PROBLEM: Please repeat only the lines below starting at the line that holds "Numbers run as" and ending at the line that holds "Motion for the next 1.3", exactly, with both of those lines included and every picture omitted.

TASK MATERIAL:
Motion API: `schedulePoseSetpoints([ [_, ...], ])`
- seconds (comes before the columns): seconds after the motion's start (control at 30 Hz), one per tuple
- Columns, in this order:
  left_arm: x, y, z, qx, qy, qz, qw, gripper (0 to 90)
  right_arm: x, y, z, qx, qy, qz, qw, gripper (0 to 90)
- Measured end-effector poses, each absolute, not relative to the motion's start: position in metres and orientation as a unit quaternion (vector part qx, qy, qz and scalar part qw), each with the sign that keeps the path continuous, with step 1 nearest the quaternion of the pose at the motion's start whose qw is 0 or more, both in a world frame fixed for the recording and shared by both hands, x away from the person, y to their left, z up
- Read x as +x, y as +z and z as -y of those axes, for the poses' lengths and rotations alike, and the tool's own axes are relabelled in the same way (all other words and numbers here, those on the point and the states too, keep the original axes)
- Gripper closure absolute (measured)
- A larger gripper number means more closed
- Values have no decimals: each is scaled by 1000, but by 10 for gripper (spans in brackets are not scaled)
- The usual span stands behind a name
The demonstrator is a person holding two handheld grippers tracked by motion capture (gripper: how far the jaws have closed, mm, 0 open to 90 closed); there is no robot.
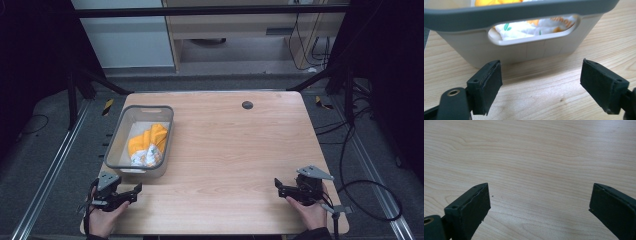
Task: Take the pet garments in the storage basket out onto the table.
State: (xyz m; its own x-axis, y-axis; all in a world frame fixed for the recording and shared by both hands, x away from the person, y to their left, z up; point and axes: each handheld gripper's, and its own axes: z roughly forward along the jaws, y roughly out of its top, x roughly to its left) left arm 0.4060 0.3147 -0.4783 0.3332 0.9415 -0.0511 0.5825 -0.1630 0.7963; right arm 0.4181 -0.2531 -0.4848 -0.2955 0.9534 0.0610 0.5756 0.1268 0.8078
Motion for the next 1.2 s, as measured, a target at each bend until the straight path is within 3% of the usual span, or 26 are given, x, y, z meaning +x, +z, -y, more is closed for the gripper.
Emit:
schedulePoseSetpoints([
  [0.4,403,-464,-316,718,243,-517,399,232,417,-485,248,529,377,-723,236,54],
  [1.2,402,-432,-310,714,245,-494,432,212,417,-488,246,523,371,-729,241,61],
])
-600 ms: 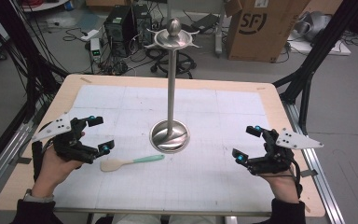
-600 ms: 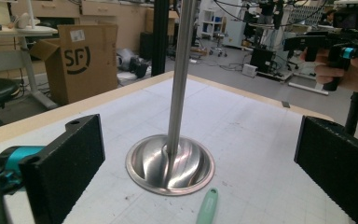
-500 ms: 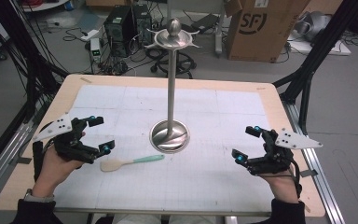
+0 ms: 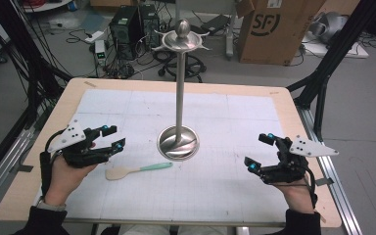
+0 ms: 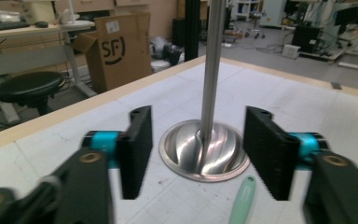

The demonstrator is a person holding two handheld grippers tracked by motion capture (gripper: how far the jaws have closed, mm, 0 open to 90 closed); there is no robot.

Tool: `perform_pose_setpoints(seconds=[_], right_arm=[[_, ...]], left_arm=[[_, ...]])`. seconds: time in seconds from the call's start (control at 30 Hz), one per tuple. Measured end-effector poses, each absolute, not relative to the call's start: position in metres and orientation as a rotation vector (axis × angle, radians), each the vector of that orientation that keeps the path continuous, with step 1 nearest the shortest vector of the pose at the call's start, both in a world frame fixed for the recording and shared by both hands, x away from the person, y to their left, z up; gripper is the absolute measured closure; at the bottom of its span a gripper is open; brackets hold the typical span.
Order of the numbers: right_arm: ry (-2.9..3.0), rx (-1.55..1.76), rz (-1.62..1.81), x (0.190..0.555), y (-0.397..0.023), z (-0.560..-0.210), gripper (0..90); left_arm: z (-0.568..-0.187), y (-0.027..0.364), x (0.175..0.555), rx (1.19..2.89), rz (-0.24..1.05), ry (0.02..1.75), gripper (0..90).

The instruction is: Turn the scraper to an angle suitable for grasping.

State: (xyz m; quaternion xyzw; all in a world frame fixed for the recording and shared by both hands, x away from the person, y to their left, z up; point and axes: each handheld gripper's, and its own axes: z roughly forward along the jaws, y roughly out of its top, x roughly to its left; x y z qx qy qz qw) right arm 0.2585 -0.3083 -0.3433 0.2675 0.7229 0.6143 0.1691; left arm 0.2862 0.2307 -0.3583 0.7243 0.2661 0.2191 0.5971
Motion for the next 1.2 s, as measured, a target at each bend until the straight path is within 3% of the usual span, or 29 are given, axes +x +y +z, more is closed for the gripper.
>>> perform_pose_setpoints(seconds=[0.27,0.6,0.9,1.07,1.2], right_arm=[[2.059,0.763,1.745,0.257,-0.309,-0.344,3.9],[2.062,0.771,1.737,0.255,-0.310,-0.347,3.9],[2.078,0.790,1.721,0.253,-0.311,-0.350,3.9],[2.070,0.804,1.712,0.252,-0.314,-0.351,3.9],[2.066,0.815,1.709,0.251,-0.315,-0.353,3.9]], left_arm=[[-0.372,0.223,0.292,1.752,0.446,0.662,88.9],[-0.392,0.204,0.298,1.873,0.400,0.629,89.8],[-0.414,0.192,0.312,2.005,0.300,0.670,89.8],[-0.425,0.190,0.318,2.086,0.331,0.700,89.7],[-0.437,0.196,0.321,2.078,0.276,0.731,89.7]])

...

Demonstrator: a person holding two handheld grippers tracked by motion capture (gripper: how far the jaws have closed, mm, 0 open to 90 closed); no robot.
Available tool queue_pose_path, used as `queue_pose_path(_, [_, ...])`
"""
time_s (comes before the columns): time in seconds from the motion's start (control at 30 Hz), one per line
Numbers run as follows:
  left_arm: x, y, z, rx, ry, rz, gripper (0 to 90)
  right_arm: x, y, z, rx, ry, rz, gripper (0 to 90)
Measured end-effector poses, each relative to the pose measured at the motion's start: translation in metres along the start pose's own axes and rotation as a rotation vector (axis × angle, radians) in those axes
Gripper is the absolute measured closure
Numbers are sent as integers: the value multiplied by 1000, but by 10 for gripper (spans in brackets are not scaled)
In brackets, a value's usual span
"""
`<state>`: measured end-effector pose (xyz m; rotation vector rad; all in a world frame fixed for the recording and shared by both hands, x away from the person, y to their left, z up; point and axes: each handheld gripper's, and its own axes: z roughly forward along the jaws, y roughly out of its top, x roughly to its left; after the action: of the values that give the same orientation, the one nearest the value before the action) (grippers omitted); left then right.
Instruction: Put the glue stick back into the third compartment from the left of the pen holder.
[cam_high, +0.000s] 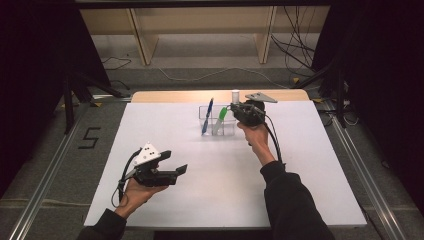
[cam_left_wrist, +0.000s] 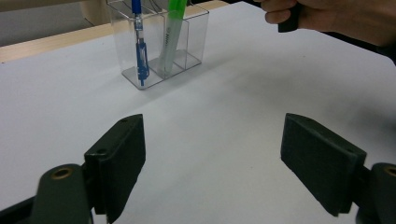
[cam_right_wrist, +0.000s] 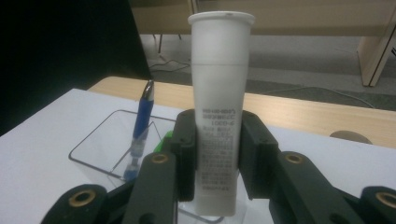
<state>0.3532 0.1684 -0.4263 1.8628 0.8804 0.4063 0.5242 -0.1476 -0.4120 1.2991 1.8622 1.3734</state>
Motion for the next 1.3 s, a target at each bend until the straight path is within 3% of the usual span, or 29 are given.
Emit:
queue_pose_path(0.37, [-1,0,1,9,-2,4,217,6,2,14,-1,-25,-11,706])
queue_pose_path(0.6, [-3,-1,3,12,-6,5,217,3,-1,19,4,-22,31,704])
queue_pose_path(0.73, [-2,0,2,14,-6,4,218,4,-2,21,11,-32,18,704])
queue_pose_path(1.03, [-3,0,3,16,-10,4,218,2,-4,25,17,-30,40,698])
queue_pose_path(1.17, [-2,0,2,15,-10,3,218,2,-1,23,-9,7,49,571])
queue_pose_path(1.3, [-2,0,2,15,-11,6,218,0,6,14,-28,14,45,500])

SOLUTION FOR THIS TASK:
Numbers run as follows:
  left_arm: x, y, z, rx, ry, rz, gripper (0 to 90)
  right_arm: x, y, z, rx, ry, rz, gripper (0 to 90)
Measured end-effector poses, each relative to the pose measured at the motion's start: translation in metres along the start pose's own axes and rotation as a rotation vector (axis × angle, radians) in those axes
Gripper is the absolute measured closure
Numbers are sent as integers: the value multiplied by 1000, but by 10 for gripper (spans in brackets are not scaled)
In brackets, a value's usual span
"""
`<state>`: measured end-effector pose (xyz m; rotation vector rad; all in a world frame fixed for the recording and shared by both hands, x away from the person, y to their left, z up; point and axes: each handheld gripper's, and its own axes: z roughly forward along the jaws, y roughly out of its top, x roughly to its left; after the action: of the values that give the same orientation, the one nearest the value before the action) (grippers omitted); left then right.
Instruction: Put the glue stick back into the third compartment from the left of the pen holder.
[cam_high, +0.000s] 
[cam_left_wrist, +0.000s] 
[cam_right_wrist, +0.000s] 
<state>0.3532 0.1684 -0.4263 1.8628 0.8804 0.4063 0.5242 -0.1476 -0.4120 1.2991 1.8622 1.3734</state>
Motion for the next 1.3 s, a target at each bend until the straight path is within 3% of the usual span, or 29 are given.

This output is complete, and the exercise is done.